【理論編】高ドーパミンを断つという意識を持つ
理論編なので抽象的な内容になってしまうのですが、ご容赦ください。
私たちは様々なものに依存しています。
アルコール・タバコ・ドラッグ(合法も違法も)・スマホ・インターネット・ポルノ・ギャンブル・糖質・セックス・エクストリームスポーツ・とまあ他にも様々なものがあります。
皆多かれ少なかれ何かに依存しており、その程度が甚だしくなって社会生活が営めなくなったり、自分や他者に著しい苦痛を与えてしまう状態が「依存症」となります。
毎日の晩酌が楽しみだ!程度ならセーフですが、毎日浴びるほど酒を飲んで、もはや自分の意志では止められない、周囲に言われても依存を認めない、となると赤信号です。
依存の本質は「もっと、もっと」と「新規性」
さて、依存の本質とは何でしょうか?
つまるところ、「もっと、もっと」と「新規性」です。
例えばポルノだとすると、男性のみなさんは中学生の頃は水着のグラビアアイドル程度ですら興奮して致せたわけです(女性のみなさんは別の何かで置き換えてください)。このドーパミン量を仮に10としましょう。
脳は欲張りさんですから、同じグラビアアイドルの画像を何度も何度も見ていると、飽きてきます。贅沢ですね。出るドーパミン量が10から9、8、7……とだんだん少なくなってきます。
ですから、今度は別のグラビアアイドルの水着写真を見ます。これで、また出るドーパミン量は10になりますが、これまた何度も見ていると、また9、8、7……と少なくなっていきます。
さて、そんなことを繰り返していくと、だんだん「水着なんかじゃ興奮しねーよ」となります。
そこで、インターネットを検索すると、出るわ出るわ、性行為に及んでいる画像や映像がわんさか出ます。
ネットポルノは人間にとって刺激が強すぎます。
生身の相手のドーパミン量を5、水着のグラビアアイドル写真を10とすると、平気で50とか100とか超えてきます。
そんなのばっかり見てたら、ドーパミンが出まくってしまい、ドーパミンを受け取る役割を脳内で果たしている、ドーパミン受容体が壊れるのも当然です。
そして、2次元のイラストなどのフィクション(AVもフィクションですが)に手を出すと、もう終わりです。物理法則を無視した何でもありの世界ですから、もうドーパミン量が200とか300とかになります。
そんな強すぎる刺激に何年も、十数年もさらされ続けると、どうなるでしょうか?
毎日サルみたいに、スマホ片手に非現実のオカズでオナニーを続けていると、どうなるでしょうか?
答えは簡単、ドーパミン受容体が完全にいかれてしまい、「もはや日常生活がどうでもよくなり」ます。

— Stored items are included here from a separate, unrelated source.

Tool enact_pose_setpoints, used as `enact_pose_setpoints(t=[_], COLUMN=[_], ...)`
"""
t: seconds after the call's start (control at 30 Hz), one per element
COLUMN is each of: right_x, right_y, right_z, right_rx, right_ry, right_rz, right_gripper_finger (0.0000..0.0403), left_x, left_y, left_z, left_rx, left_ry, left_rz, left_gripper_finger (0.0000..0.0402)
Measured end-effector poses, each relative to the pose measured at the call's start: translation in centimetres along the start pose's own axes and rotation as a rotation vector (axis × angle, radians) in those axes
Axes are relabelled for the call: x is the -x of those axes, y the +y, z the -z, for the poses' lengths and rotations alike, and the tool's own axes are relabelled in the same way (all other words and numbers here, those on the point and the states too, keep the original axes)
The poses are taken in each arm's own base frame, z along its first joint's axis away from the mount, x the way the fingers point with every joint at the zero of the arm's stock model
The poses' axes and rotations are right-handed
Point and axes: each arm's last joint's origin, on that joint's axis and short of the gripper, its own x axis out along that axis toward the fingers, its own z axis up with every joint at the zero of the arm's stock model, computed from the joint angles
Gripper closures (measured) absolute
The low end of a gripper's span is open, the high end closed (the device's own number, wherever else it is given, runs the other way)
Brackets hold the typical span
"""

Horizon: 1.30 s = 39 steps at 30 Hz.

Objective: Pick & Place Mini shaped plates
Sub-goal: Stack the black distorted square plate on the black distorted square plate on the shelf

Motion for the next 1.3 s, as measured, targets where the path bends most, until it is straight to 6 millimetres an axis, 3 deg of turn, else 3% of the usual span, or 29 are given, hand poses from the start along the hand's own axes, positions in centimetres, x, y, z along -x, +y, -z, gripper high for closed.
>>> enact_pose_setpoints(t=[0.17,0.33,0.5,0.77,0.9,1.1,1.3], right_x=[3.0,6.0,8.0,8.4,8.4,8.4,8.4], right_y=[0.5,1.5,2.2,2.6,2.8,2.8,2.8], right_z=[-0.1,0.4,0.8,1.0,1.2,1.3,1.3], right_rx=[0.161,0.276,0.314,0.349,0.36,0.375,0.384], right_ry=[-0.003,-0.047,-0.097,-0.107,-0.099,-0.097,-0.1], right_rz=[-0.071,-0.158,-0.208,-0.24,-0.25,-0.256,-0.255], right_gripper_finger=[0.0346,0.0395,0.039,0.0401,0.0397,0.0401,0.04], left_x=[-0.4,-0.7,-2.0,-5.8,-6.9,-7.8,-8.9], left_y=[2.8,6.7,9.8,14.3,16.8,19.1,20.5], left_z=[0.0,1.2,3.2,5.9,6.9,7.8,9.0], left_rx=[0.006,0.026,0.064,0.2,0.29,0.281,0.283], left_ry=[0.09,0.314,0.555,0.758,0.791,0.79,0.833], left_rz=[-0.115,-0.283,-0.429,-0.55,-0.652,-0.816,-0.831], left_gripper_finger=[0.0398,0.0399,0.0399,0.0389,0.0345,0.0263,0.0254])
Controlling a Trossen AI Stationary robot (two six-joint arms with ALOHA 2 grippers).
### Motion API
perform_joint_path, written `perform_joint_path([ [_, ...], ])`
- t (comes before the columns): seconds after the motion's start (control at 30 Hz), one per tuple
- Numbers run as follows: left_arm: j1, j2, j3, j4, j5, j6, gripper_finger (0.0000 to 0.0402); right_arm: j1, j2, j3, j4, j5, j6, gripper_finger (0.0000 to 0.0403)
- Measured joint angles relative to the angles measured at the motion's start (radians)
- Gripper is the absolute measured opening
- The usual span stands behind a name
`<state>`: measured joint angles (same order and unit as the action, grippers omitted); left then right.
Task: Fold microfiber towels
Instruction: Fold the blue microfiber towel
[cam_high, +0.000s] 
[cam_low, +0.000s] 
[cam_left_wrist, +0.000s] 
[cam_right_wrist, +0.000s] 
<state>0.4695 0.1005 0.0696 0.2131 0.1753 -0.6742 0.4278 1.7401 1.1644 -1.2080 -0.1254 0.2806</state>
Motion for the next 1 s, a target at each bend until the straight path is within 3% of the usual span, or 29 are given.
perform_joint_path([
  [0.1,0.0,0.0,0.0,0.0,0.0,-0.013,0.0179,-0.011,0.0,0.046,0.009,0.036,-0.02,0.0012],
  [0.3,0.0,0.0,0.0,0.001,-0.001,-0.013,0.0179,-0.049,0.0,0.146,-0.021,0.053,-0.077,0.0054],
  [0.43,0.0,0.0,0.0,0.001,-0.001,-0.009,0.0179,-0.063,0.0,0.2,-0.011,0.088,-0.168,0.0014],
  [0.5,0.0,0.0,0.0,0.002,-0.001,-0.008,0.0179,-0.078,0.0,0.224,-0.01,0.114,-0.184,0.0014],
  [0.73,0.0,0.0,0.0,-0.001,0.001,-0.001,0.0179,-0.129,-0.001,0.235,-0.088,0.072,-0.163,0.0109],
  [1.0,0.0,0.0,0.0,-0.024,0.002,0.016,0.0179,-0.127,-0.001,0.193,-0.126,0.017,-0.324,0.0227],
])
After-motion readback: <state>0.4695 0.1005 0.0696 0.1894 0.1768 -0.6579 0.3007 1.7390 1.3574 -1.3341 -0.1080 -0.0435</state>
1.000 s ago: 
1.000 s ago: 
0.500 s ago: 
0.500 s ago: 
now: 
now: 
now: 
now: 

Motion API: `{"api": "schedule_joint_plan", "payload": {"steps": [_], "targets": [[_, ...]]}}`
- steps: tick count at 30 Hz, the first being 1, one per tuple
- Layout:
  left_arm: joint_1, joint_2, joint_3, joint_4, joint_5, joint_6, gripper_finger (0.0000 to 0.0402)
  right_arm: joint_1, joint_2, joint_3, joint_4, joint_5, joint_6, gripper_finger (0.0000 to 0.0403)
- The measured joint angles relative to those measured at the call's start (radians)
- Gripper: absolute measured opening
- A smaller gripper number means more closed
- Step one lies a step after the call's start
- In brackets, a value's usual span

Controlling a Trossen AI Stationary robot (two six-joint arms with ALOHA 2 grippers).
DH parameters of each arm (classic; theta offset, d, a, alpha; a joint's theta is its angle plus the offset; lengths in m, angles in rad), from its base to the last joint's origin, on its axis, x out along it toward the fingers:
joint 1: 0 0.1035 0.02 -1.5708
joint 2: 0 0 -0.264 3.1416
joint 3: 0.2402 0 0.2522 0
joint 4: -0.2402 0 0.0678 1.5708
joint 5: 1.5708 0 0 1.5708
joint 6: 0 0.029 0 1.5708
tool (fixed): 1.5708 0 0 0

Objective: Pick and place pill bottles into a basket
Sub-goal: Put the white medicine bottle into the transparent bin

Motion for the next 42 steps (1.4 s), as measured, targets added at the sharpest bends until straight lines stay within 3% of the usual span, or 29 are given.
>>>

卑近な例では、メディアで見るアイドルとか、同じクラスの女の子とか、あるいは電車で向かいに座っているお姉さんとかが、かわいく思えなくなります。
だって生身の人間を見て発するドーパミン量が5とかの一桁台なのに、家ではスマホ片手に200とか500とかのドーパミン量をドバドバ出しまくってるんですから。
ましてや、「空が晴れ渡っていてきれい」とか「新発売のパンがおいしい」とか、「家族のお使いで感謝された」とかの、微量なドーパミンは、もはや感じ取れなくなります。
ドーパミン受容体が、壊れてしまうのです。
ドーパミン受容体の崩壊
ドーパミン受容体は、あまりにも高容量のドーパミンを受け続けると、その数が減ってしまいます。これを「ダウンレギュレーション」と呼びます。
これが何を意味するかというと、自分自身で躁状態とうつ状態を繰り返す「躁うつ」を作り上げている、ということになります。
コカインやマリファナといった違法薬物の依存症者は、薬物をやっているときだけが快感で、他のあらゆる日常生活は灰色の世界にしか見えなくなります。
それと全く同じで、あまりにも高すぎる高ドーパミン刺激に日常的にさらされていると、その高い刺激が当たり前になってしまい、もはや日常生活は「うつ」にしか思えなくなります。
その結果、不眠・長引くうつ状態・不安障害・無気力・神経過敏・イライラ・攻撃性の亢進・食欲不振などの様々な症状が出ます。
問題は、この状態をしばしば別の精神疾患と間違えられてしまって、不必要な治療が行われてしまうことがある、ということです。
依存を断てばこの状態は収まるのだとしたら、そもそも依存によって引き起こされた状態、ということです。
そして、患者はしばしば自分が依存している、ということの認識に欠けることが多いですから、誤った治療が何か月も、下手したら何年も続く、という悲劇が起きるわけです。